Video games have the potential to offer one of these venues because the average American between ages eight and 18 already plays video games for an average of 13.2 hours per week. Recently, several games that include engineering concepts have grown more popular. Some of these games even include programming, circuitry, and microcontrollers, which could spark a new generation of computer and electrical engineers.
My own introduction to programming started with a turtle graphics game over 10 years ago. The premise was simple: you had a "turtle" with a pen as a tail, and you could tell it what to do. I thought the game was fun because I had to think creatively to have the turtle make the shapes and patterns. Little did I know that I learned how to program in Logo, and that the concepts of loops and conditional statements would be so useful later on.
Figure 1.
Minecraft has become the most popular program today that uses engineering concepts. Minecraft operates as an open-world sandbox game where users can gather materials to create 3D structures. A material named Redstone can power many circuit components and can create logic gates, clocks, and oscillators. At the simplest level these components let switches open doors and push mine carts, and people have used them to make intricate 3D printers, graphing calculators, and even working computers.
Figure 2. Minecraft logic gates and building blocks.
Furthermore, Mojang recently released a special version of Minecraft for the Raspberry Pi microcontroller board. While the game provides only a watered-down version of the PC title, it adds an API that lets you change the game's source code. This API encourages programmers to use Minecraft as a sort of fancy GUI, but people can use it in other ways, too. Because the Raspberry Pi has APIs to access GPIO, UART, and I2C pins, you could connect the game to the physical world. Switches in the game might control real appliances, or a temperature sensor could determine the weather in game. The possibilities are endless.
An even more exciting prospect for generating interest into computing and electronics is 0x10c, a game currently under development by the makers of Minecraft. In 0x10c, you control a ship that has a fully functional computer you can program in assembly language. This virtual computer uses a fictional 16-bit architecture that is already fully documented. People have begun writing emulators, games, and utilities for this "computer." Students seldom learn assembly-language programming before college, so a video game that requires its use could provide an amazing tool to generate interest in machine-level computer languages.
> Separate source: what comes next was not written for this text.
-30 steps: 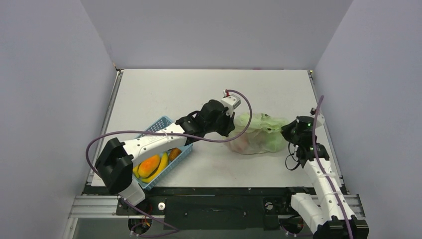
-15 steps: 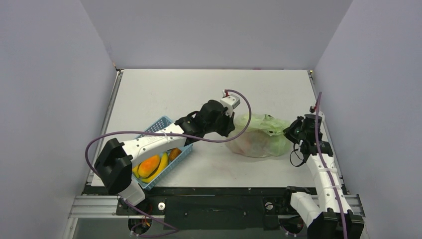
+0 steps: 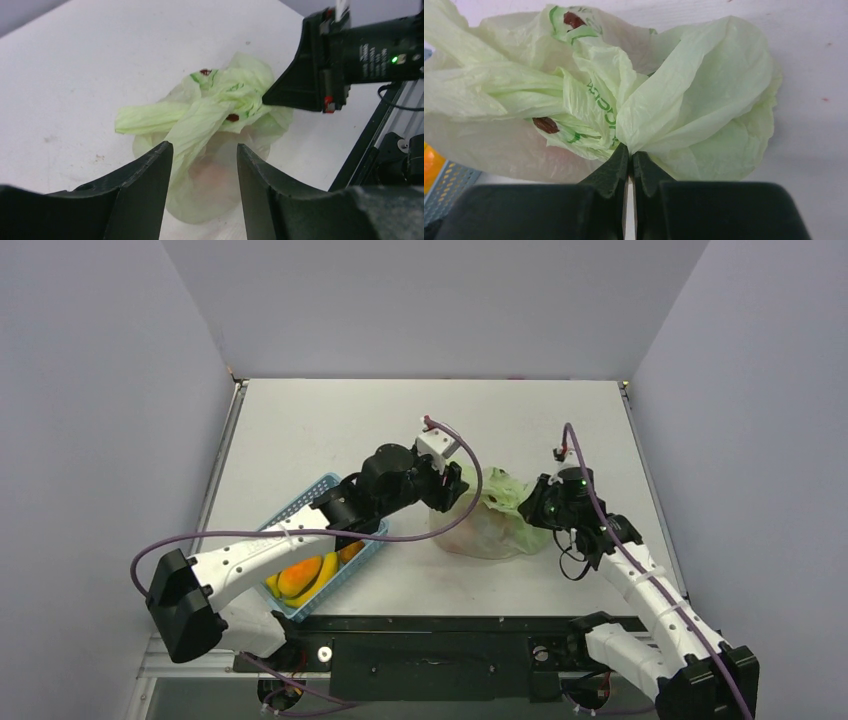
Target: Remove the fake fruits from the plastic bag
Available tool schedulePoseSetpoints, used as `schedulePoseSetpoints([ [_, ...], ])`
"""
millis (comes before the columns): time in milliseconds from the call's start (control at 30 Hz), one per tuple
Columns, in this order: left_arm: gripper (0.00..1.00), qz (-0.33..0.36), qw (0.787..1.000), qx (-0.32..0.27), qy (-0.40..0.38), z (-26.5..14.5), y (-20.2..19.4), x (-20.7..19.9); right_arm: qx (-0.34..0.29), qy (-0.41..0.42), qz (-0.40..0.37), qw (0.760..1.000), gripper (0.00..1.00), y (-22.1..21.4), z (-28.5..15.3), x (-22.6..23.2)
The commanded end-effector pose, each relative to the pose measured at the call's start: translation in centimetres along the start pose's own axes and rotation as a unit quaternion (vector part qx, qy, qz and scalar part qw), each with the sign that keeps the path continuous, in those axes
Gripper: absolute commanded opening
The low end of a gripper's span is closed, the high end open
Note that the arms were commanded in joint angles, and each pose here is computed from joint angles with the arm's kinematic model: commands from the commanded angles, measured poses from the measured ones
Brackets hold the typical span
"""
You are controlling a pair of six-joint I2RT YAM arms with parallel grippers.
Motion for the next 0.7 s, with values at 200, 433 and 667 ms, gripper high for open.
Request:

When it comes down to it, games like Minecraft and 0x10c will expose today's youth to electronics in the same way the transistor-radio kit or amateur (ham) radio kits have done in the past. They let you feel pride in something that you've made, all while entertaining. One major difference, though, is that these video games are giant worlds of possibility, whereas the transistor radio and ham radio were constricted to kits. Perhaps this open sandbox thinking will create a new generation of creative and thrifty engineers.
What activities helped you develop an interest in engineering?